Exercise directions> Would you please transcribe, exactly as written, the lines of the entries below starting at the one that holds "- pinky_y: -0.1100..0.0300" and ending at the one that holds "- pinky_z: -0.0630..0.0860", both included?

Supplied information>
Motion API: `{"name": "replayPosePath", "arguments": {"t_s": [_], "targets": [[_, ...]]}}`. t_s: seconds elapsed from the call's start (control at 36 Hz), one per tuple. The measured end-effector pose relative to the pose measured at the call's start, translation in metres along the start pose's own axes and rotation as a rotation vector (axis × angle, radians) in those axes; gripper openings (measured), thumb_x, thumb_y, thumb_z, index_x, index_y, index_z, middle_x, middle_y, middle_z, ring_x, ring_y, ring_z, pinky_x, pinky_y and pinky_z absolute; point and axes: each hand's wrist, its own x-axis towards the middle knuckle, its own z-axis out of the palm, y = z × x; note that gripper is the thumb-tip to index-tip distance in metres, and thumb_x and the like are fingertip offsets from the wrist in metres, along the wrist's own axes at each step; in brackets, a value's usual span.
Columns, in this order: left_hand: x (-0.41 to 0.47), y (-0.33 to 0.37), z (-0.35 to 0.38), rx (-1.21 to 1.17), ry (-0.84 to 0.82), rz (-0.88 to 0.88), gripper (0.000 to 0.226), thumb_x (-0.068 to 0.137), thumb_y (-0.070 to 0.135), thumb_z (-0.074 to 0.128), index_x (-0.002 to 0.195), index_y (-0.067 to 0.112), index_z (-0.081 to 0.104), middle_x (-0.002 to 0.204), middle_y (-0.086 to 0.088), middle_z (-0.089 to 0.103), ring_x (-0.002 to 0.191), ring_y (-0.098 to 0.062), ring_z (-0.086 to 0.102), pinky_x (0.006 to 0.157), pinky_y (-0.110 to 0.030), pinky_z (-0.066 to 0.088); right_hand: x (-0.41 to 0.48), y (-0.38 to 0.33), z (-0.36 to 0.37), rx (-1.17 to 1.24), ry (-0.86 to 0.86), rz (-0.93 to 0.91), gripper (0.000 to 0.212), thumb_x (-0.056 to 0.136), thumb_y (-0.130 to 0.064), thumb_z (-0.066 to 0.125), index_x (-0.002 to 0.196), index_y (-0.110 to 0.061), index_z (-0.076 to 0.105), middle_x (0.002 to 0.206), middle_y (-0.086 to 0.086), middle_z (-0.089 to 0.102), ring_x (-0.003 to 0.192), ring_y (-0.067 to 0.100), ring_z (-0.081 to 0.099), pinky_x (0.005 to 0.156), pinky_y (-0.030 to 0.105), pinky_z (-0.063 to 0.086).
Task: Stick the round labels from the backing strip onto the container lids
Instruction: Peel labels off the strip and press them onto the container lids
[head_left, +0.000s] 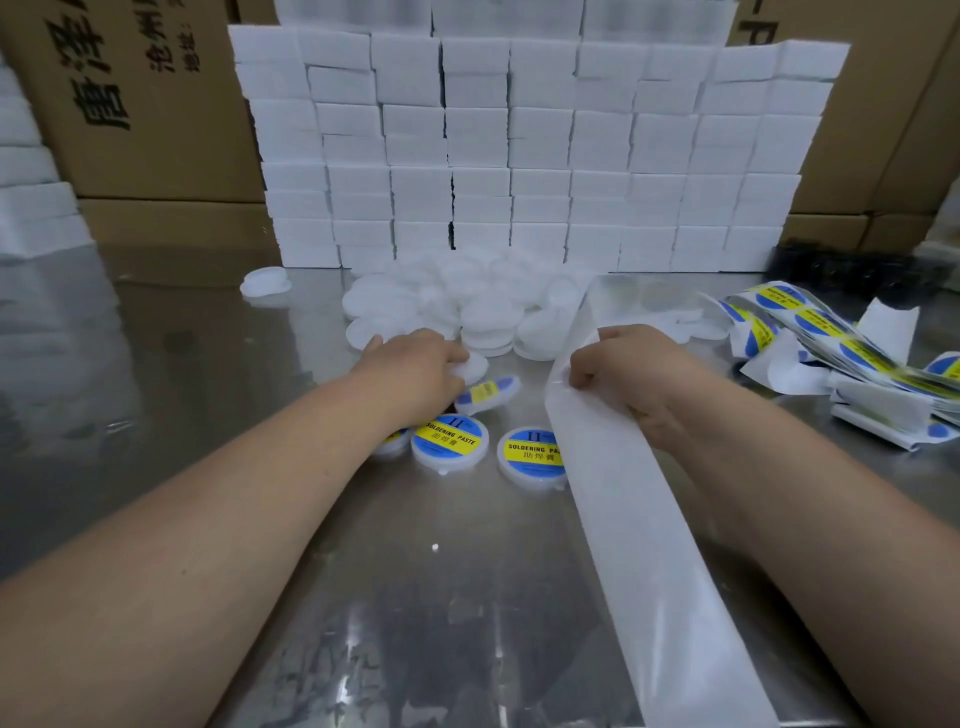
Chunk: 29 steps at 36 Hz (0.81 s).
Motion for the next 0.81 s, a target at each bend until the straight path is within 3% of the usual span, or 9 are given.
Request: {"name": "replayPosePath", "arguments": {"t_s": [0.11, 0.19, 0.31, 0.36, 0.47, 0.61, 0.72, 0.81], "targets": [[-0.003, 0.0, -0.002, -0.005, 0.087, -0.009, 0.04, 0.086, 0.022, 0.053, 0.125, 0.033, 0.053, 0.133, 0.0, 0.049, 0.116, -0.024, 0.047, 0.083, -0.029, 0.03, 0.001, 0.0, 0.0, 0.009, -0.022, 0.012, 0.011, 0.066, 0.001, 0.053, 0.07, -0.009, 0.051, 0.075, 0.014, 0.049, 0.072, 0.027, 0.046, 0.069, 0.036, 0.034], [-0.003, -0.001, -0.002, -0.071, 0.133, -0.028, 0.032, 0.085, 0.024, 0.056, 0.116, 0.03, 0.058, 0.127, 0.001, 0.053, 0.107, -0.022, 0.053, 0.077, -0.026, 0.03, 0.001, 0.0, -0.001, 0.009, -0.014, 0.021, 0.009, 0.067, -0.001, 0.053, 0.065, -0.009, 0.049, 0.071, 0.012, 0.047, 0.07, 0.025, 0.043, 0.069, 0.035, 0.032], [-0.003, 0.003, -0.004, -0.151, 0.208, -0.035, 0.027, 0.091, 0.027, 0.051, 0.116, 0.025, 0.06, 0.123, -0.003, 0.053, 0.104, -0.025, 0.055, 0.077, -0.026, 0.032, 0.001, 0.0, -0.001, 0.054, -0.005, 0.02, 0.011, 0.067, -0.005, 0.055, 0.059, -0.01, 0.05, 0.059, 0.009, 0.048, 0.058, 0.025, 0.045, 0.065, 0.032, 0.036], [-0.004, 0.005, -0.007, -0.17, 0.267, -0.026, 0.028, 0.094, 0.027, 0.047, 0.119, 0.022, 0.059, 0.123, -0.005, 0.053, 0.11, -0.026, 0.051, 0.079, -0.028, 0.032, 0.0, 0.002, -0.001, 0.089, -0.002, 0.018, 0.01, 0.068, -0.007, 0.057, 0.06, -0.01, 0.051, 0.058, 0.008, 0.05, 0.057, 0.025, 0.047, 0.064, 0.031, 0.037], [-0.007, 0.009, -0.011, -0.219, 0.398, 0.004, 0.028, 0.097, 0.025, 0.039, 0.116, 0.016, 0.058, 0.116, -0.008, 0.056, 0.103, -0.026, 0.051, 0.074, -0.029, 0.032, -0.001, 0.001, 0.001, 0.099, 0.021, 0.015, 0.008, 0.066, -0.011, 0.058, 0.063, -0.011, 0.051, 0.063, 0.008, 0.049, 0.061, 0.025, 0.046, 0.066, 0.032, 0.036], [-0.013, 0.016, -0.016, -0.386, 0.503, -0.016, 0.018, 0.091, 0.022, 0.044, 0.098, 0.013, 0.058, 0.101, -0.003, 0.057, 0.083, -0.016, 0.043, 0.067, -0.028, 0.03, -0.002, -0.001, 0.0, 0.118, 0.015, -0.002, 0.01, 0.067, -0.01, 0.058, 0.06, -0.012, 0.051, 0.064, 0.008, 0.048, 0.063, 0.025, 0.045, 0.068, 0.034, 0.035], [-0.022, 0.025, -0.019, -0.526, 0.483, 0.022, 0.006, 0.083, 0.022, 0.051, 0.079, 0.018, 0.052, 0.093, 0.001, 0.061, 0.08, -0.019, 0.052, 0.066, -0.032, 0.038, -0.002, -0.001, 0.0, 0.157, -0.026, -0.057, 0.017, 0.072, -0.005, 0.055, 0.06, -0.014, 0.046, 0.062, 0.006, 0.044, 0.061, 0.022, 0.041, 0.063, 0.031, 0.033], [-0.027, 0.033, -0.018, -0.618, 0.469, 0.065, 0.02, 0.083, 0.018, 0.052, 0.068, 0.023, 0.04, 0.09, 0.002, 0.062, 0.075, -0.019, 0.052, 0.064, -0.033, 0.042, -0.004, -0.003, 0.0, 0.169, -0.08, -0.113, 0.015, 0.075, -0.002, 0.051, 0.065, -0.014, 0.05, 0.058, 0.003, 0.048, 0.055, 0.021, 0.044, 0.055, 0.023, 0.035]]}}
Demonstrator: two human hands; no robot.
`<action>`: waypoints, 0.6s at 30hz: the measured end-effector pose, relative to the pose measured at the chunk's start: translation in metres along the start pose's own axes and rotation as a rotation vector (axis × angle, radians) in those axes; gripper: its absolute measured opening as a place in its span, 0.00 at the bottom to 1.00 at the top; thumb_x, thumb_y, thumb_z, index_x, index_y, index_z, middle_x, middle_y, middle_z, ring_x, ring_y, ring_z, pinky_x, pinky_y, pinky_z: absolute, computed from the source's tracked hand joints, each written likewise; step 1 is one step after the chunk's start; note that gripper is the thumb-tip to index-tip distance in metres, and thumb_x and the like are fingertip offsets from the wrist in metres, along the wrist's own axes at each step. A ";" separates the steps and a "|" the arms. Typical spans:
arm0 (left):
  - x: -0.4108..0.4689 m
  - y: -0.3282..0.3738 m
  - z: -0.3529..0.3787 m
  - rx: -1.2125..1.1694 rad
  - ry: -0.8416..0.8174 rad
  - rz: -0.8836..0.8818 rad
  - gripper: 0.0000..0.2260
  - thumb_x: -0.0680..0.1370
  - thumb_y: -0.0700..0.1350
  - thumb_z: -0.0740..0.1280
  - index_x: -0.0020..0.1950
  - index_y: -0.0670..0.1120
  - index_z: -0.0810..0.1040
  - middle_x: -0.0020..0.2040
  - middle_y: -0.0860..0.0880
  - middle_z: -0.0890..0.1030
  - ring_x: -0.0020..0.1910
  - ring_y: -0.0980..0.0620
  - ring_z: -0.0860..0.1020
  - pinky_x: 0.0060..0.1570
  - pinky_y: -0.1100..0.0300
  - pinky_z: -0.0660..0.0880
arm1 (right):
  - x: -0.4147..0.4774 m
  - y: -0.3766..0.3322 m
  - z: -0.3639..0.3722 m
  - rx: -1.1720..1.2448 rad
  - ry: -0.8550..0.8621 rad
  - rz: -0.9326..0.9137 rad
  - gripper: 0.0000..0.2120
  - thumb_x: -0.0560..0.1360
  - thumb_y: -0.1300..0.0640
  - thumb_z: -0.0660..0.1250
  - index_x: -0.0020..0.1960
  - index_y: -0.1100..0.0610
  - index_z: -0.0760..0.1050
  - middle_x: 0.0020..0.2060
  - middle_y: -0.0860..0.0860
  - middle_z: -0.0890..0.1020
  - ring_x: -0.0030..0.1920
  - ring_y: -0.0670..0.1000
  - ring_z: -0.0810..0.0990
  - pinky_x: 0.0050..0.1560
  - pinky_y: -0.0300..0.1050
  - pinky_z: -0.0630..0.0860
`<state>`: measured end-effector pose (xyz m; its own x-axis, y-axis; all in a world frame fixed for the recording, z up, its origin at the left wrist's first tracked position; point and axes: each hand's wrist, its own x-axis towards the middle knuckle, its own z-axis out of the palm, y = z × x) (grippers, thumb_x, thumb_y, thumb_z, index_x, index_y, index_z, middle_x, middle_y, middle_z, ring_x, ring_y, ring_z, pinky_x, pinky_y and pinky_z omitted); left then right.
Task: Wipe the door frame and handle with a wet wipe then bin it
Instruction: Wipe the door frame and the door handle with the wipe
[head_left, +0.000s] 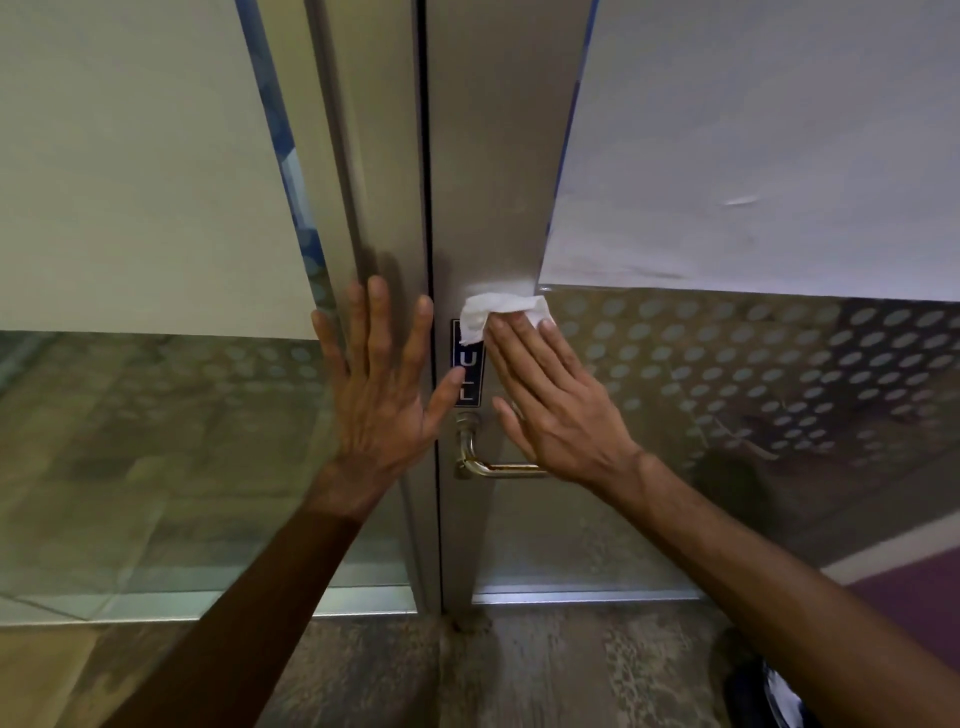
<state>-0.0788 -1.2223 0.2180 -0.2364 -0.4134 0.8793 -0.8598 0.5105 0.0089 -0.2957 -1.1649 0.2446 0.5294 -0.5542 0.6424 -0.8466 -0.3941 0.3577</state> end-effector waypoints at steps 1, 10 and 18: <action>-0.001 0.001 0.000 -0.001 -0.011 0.005 0.37 0.86 0.65 0.55 0.86 0.55 0.38 0.85 0.50 0.30 0.86 0.48 0.34 0.82 0.41 0.31 | -0.005 -0.001 -0.001 -0.005 -0.030 -0.010 0.28 0.87 0.49 0.56 0.79 0.67 0.61 0.79 0.62 0.63 0.81 0.59 0.59 0.81 0.58 0.59; -0.002 0.000 -0.002 0.002 -0.055 0.013 0.37 0.86 0.66 0.53 0.86 0.56 0.36 0.84 0.52 0.28 0.85 0.50 0.31 0.81 0.41 0.29 | -0.010 0.019 -0.012 -0.102 -0.129 -0.138 0.34 0.86 0.39 0.54 0.80 0.64 0.61 0.80 0.59 0.63 0.81 0.58 0.60 0.81 0.59 0.56; -0.004 -0.006 0.002 0.032 -0.048 0.008 0.36 0.86 0.66 0.53 0.86 0.56 0.36 0.85 0.51 0.28 0.85 0.48 0.31 0.81 0.41 0.29 | -0.010 0.015 -0.003 -0.109 -0.170 -0.101 0.37 0.86 0.36 0.48 0.81 0.63 0.56 0.82 0.59 0.58 0.82 0.57 0.54 0.83 0.57 0.44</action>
<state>-0.0738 -1.2254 0.2137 -0.2642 -0.4455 0.8554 -0.8718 0.4897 -0.0142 -0.3135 -1.1633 0.2457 0.6058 -0.6351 0.4793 -0.7848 -0.3778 0.4913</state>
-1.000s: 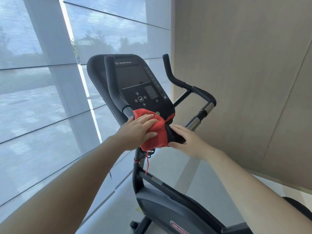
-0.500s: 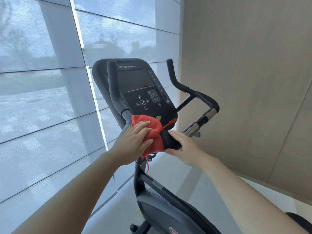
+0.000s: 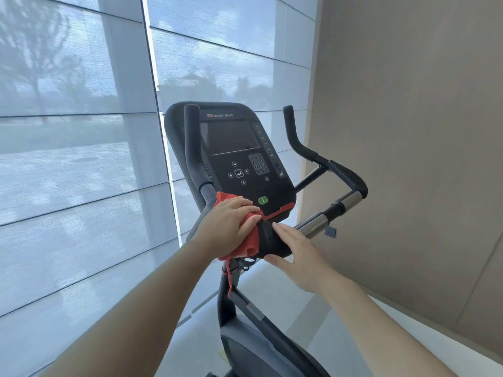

Answer to the exercise>
  - pinky_y: -0.1100..0.0300
  - pinky_z: -0.0660..0.0880
arm1 (right):
  - x: -0.4147..0.4774 m
  - y: -0.3766..0.3322 m
  - z: -0.3639..0.3722 m
  - rx: -1.1720..1.2448 rad
  - ry: -0.8550..0.8621 rad
  - rz: -0.9326..0.9137 rad
  - gripper: 0.0000..0.2120
  - thumb_x: -0.0560..0.1360
  - thumb_y: -0.1300..0.0640
  - thumb_z: -0.0660..0.1250
  - index_x: -0.0020..0.1960
  - index_y: -0.1100..0.0610
  - index_z: -0.0760..0.1050
  - middle_x: 0.0020..0.2060
  - middle_y: -0.0860..0.0860
  - middle_z: -0.0890..0.1020
  - ring_x: -0.0030..0.1920
  - ring_y: -0.0670..0.1000
  - ring_z: -0.0810..0.0990
  - pinky_x: 0.0050..0.1560
  - pinky_y: -0.0300..0.1050
  - pinky_z: -0.0630..0.0860

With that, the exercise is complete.